Re: czy ja mam obowiązek finansować rodziców?

Postprzez Sansevieria » 18 cze 2014, o 21:15

Magosza, ale Ty nie masz zamiaru rodzicom ostatniego kawalka chleba wyrwać z ust ani ich skrzywdzić. Jest jak jest, oni są współautorami tego doła finasowego co jest teraz. Jak sama piszesz za pół roku i tak wracacie i gdzieś mieszkać musicie, zatem to kwestia kilku miesiecy ich ewentualnego większego komfortu, ale za cenę pogorszenia stanu finansowego. No to bezsens jest po prostu. Absurd zwyczajny.
Nie jesteś wyrodna, jesteś stłamszona przez nich i tyle. Masz prawo do życia, założenia rodziny własnej i już. Tu nie ma co kombinować, trzeba sie ratować, bo i ten Twój to w pewnym momencie moze takich jazd nie zdzierżyc.
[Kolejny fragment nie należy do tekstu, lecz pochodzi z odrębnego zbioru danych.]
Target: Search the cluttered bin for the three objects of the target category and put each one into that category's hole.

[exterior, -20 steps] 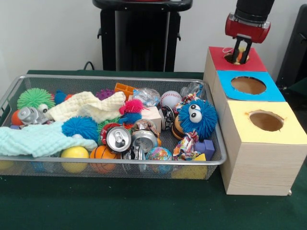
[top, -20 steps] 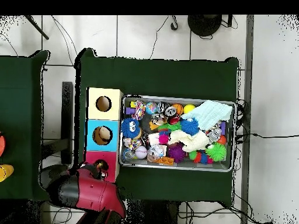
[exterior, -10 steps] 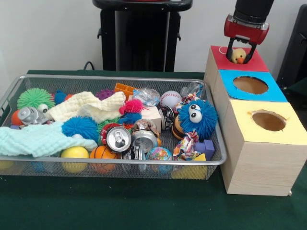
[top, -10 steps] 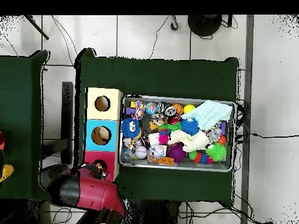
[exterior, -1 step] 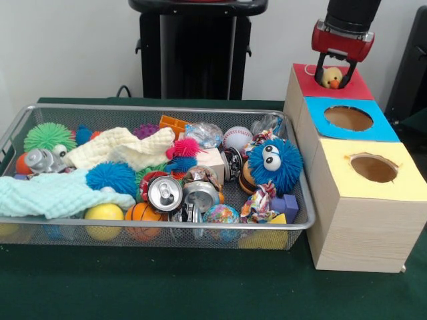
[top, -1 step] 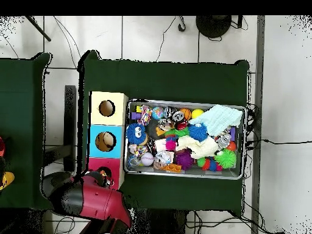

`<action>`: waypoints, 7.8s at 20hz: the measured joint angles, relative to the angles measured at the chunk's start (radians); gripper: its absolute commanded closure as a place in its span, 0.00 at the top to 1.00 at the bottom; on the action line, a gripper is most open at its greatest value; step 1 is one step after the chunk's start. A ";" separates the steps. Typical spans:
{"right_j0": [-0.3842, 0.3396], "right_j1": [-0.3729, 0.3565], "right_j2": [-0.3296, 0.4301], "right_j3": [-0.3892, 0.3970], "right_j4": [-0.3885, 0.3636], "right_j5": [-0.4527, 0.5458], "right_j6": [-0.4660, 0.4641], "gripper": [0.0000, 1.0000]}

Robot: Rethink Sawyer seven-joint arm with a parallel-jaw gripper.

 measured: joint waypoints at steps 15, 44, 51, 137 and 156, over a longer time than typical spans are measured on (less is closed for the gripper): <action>-0.013 -0.025 -0.001 0.003 0.000 0.000 0.000 0.00; -0.024 -0.108 -0.057 0.007 -0.008 0.000 0.000 1.00; 0.006 -0.113 -0.111 0.004 -0.039 0.001 0.000 1.00; -0.630 0.148 0.070 -0.396 -0.617 -0.411 0.000 1.00; -0.613 0.360 0.080 -0.614 -0.602 -0.419 0.000 1.00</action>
Związał sie z Tobą i naprawdę nie musi nieść na plecach calej Twojej rodziny.
Sansevieria
 
Posty: 4044
Dołączył(a): 10 lis 2009, o 21:57

Re: czy ja mam obowiązek finansować rodziców?
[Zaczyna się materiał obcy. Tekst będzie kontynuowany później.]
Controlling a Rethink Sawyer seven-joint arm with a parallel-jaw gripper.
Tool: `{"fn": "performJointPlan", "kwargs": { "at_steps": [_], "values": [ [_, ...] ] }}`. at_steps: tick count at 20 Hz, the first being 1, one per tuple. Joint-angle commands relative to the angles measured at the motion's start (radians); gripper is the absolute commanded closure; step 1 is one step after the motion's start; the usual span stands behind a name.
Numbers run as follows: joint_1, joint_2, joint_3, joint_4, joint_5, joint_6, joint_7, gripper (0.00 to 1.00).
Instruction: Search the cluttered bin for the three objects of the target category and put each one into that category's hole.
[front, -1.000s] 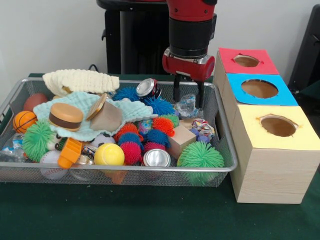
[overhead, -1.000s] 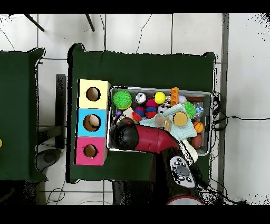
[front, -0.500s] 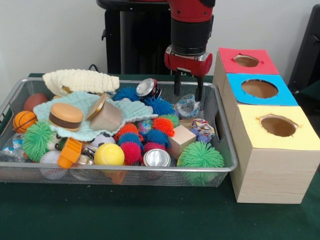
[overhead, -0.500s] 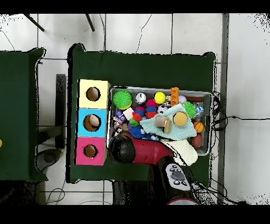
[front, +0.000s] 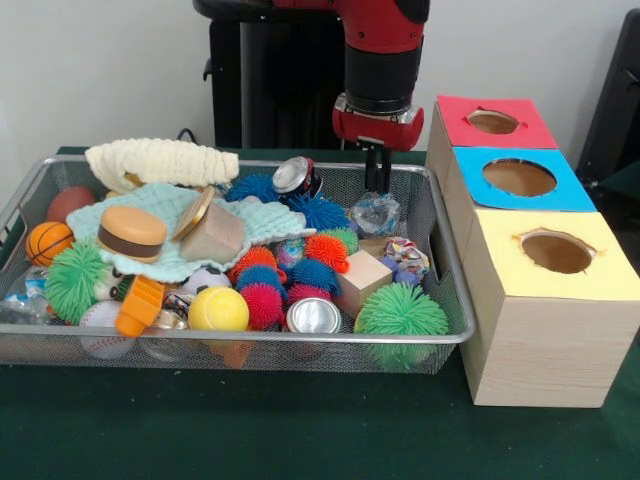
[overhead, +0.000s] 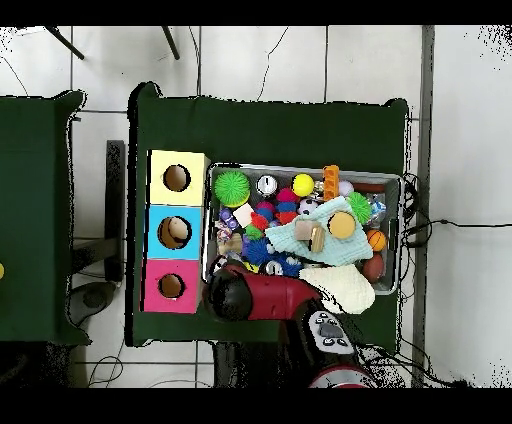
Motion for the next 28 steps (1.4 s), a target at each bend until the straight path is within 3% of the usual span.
{"fn": "performJointPlan", "kwargs": {
  "at_steps": [1, 2, 10, 21, 25, 28],
  "values": [
    [-0.068, 0.059, 0.137, 0.03, -0.1, -0.134, 0.035, 1.0],
    [-0.078, 0.064, 0.147, 0.027, -0.119, -0.132, 0.039, 0.0],
    [-0.091, 0.064, 0.153, 0.029, -0.136, -0.152, 0.07, 0.0],
    [-0.14, 0.09, 0.222, 0.026, -0.171, -0.147, 0.047, 0.0],
    [-0.135, 0.171, 0.214, -0.02, -0.212, -0.206, 0.039, 0.0],
    [-0.079, 0.27, 0.152, -0.098, -0.231, -0.292, 0.052, 0.0]
  ]
}}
Postprzez magosza » 18 cze 2014, o 21:17

wiem sans masz rację, ale boję się tej rozmowy... bo wiem,ze będzie mnie to sporo kosztować..
magosza
 
Posty: 468
Dołączył(a): 8 maja 2007, o 10:21

Re: czy ja mam obowiązek finansować rodziców?

Postprzez Sansevieria » 18 cze 2014, o 21:21

Wcale sie nie dziwię że się boisz. ALe jak sie nie postawisz to Cie zniszczą. I Ciebie, i być może także Twój związek. A poza tym kto wie, może jak się wreszcie postawisz to Cię zaczna choc ciut szanować?
Sansevieria
 
Posty: 4044
Dołączył(a): 10 lis 2009, o 21:57

Re: czy ja mam obowiązek finansować rodziców?
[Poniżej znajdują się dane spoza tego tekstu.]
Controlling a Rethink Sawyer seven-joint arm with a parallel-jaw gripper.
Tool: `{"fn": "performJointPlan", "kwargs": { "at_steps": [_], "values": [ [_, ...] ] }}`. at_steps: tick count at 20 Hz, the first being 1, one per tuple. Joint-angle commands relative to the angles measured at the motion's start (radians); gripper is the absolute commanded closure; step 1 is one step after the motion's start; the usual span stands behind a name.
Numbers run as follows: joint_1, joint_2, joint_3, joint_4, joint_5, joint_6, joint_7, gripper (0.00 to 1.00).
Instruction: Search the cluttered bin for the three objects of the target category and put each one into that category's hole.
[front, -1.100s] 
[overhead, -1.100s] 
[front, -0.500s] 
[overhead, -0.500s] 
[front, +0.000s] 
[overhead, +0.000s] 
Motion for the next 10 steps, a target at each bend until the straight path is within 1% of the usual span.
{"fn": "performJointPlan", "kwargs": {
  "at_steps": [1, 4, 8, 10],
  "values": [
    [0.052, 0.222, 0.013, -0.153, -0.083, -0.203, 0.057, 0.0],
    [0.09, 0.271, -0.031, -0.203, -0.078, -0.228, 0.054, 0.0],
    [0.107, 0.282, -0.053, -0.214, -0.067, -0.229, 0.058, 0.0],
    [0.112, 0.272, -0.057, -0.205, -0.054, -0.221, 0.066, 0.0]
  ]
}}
Postprzez magosza » 19 cze 2014, o 00:10

Boję się Sans, że to mieszkanie i tak przepadnie. Że nie znajde za szybko najemcę, a kredyt trzeba spłacać.. boję się, że bank mi mieszkanie odbierze.. mogłam to wynająć tuz przed wyjazdem znaleźć kogoś, a oni mnie teraz w takiej sytuacji stawiają. Nie chciałabym zostać calkiem bez mieszkania, bo w zyciu różnie bywa.. co jak się kiedyś rozejdę z facetem, gdzie zamieszkam... najem tylko samo kosztuje co rata i czynsz plus media..szkoda by było je stracić..


czasem sobie myślę, no i najwyżej... po co się tak szarpać, szkoda zdrowia... i tak umrzemy ...kiedyś...
magosza
 
Posty: 468
Dołączył(a): 8 maja 2007, o 10:21

Re: czy ja mam obowiązek finansować rodziców?

Postprzez Sansevieria » 19 cze 2014, o 10:37

Magosza, co innego zawalczyc i nawet przegrać, co innego oddać walkowerem, bo się balo zadziałać. Z bankiem mozna sie próbować ułożyć, z tego co wiem to jesli się zacznie rozmowy zanim sie zacznie zalegać ze spłatami z niektorymi bankami idzie się jakos dogadać. Mam wrażenie, ze wolałabyś żeby bank mieszkanie zabral niz poprosić rodziców o wyprowadzkę.
Sansevieria
 
Posty: 4044
Dołączył(a): 10 lis 2009, o 21:57

Re: czy ja mam obowiązek finansować rodziców?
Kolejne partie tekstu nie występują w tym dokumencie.